The estate tax return was filed and the estate owed $4.4 million in taxes. Because the estate’s main asset was a business, it was allowed to pay the taxes in installments over 15 years. With that out of the way, the estate was fully distributed to the beneficiaries.
But then, the IRS came back and said the estate was worth more than claimed on the estate tax return and that an additional $6.7 million was due in estate taxes. But because the estate had been fully distributed, the estate and trust didn’t own any assets and there was no money to pay the additional levy by the IRS.
Several estate tax payments were missed, so the IRS tried to collect the money from the heirs citing section 6324(a)(2) of the tax code.

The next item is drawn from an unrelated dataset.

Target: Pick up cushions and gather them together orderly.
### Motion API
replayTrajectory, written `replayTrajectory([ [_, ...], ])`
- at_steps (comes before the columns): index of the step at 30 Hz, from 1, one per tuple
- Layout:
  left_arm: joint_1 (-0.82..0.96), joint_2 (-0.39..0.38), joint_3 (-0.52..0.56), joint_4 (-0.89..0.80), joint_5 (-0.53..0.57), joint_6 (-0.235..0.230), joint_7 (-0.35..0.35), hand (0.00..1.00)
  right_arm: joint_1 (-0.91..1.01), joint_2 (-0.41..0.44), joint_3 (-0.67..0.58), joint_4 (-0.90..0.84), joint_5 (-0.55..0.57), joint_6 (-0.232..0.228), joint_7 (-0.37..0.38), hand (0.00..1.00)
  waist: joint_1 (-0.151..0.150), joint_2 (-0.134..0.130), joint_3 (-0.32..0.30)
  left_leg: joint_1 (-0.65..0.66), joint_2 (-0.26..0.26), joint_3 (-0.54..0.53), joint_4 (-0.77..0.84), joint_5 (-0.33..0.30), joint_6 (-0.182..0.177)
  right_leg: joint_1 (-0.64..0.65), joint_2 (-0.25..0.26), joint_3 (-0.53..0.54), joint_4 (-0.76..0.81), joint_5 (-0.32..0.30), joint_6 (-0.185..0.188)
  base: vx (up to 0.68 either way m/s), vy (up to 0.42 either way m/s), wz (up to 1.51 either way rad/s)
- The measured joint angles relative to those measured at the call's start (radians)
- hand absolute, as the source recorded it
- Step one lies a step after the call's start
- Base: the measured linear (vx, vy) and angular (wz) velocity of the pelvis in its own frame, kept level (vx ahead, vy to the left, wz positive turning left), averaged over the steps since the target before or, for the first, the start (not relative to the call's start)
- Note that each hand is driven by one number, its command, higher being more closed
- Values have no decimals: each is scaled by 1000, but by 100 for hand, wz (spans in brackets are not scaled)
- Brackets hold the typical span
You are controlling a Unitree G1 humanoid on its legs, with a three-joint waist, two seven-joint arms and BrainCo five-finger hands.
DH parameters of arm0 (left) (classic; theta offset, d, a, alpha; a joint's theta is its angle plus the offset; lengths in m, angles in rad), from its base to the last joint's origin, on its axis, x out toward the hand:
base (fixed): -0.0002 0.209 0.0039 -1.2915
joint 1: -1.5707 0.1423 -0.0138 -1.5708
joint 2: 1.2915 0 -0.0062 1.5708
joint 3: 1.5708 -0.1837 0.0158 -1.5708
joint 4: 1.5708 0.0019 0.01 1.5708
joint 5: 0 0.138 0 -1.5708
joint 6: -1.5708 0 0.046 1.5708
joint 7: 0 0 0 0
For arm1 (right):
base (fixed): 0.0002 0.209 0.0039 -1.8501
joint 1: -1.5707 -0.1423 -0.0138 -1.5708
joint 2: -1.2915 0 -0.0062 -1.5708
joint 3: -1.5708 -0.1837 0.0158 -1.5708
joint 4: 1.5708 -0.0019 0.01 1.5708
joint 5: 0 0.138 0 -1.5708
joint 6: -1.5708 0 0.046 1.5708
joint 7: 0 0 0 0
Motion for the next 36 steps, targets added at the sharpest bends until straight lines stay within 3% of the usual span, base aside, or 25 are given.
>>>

I.R.C. § 6324(a)(2) Liability of Transferees and Others
If the estate tax imposed by chapter 11 is not paid when due, then the spouse, transferee, trustee (except the trustee of an employees’ trust which meets the requirements of section 401(a)), surviving tenant, person in possession of the property by reason of the exercise, nonexercise, or release of a power of appointment, or beneficiary, who receives, or has on the date of the decedent’s death, property included in the gross estate under sections 2034 to 2042, inclusive, to the extent of the value, at the time of the decedent’s death, of such property, shall be personally liable for such tax. Any part of such property transferred by (or transferred by a transferee of) such spouse, transferee, trustee, surviving tenant, person in possession, or beneficiary, to a purchaser or holder of a security interest shall be divested of the lien provided in paragraph (1) and a like lien shall then attach to all the property of such spouse, transferee, trustee, surviving tenant, person in possession, or beneficiary, or transferee of any such person, except any part transferred to a purchaser or a holder of a security interest.
The IRS said yes, the heirs said no, and it went to court. A district court said the heirs were not responsible for the estate’s tax obligations. The case was appealed.
In United States v. Paulson, the beneficiaries argued that they were liable only if they received property from the trust before its creator passed away or if they had control of it on the date of death.
The Ninth Circuit Court of Appeals, reversed the lower court ruling saying the tax code imposes personal liability for unpaid estate taxes on successor trustees and beneficiaries of a living trust. It also said that the law places liability on anyone who received or had an interest in the estate’s property either on the date of death or anytime thereafter. The heirs were personally liable for more than $10 million dollars in estate taxes, interest and penalties on assets they inherited from the estate.
Takeaways:
Trustees and estate executors should be careful before making final distributions of assets. They should consider holding enough assets in the estate to pay any potential taxes the IRS or states may impose until the statute of limitations passes.
Beneficiaries who receive final distributions from trusts or estates should be aware they might be personally liable for additional taxes of the trust or estate.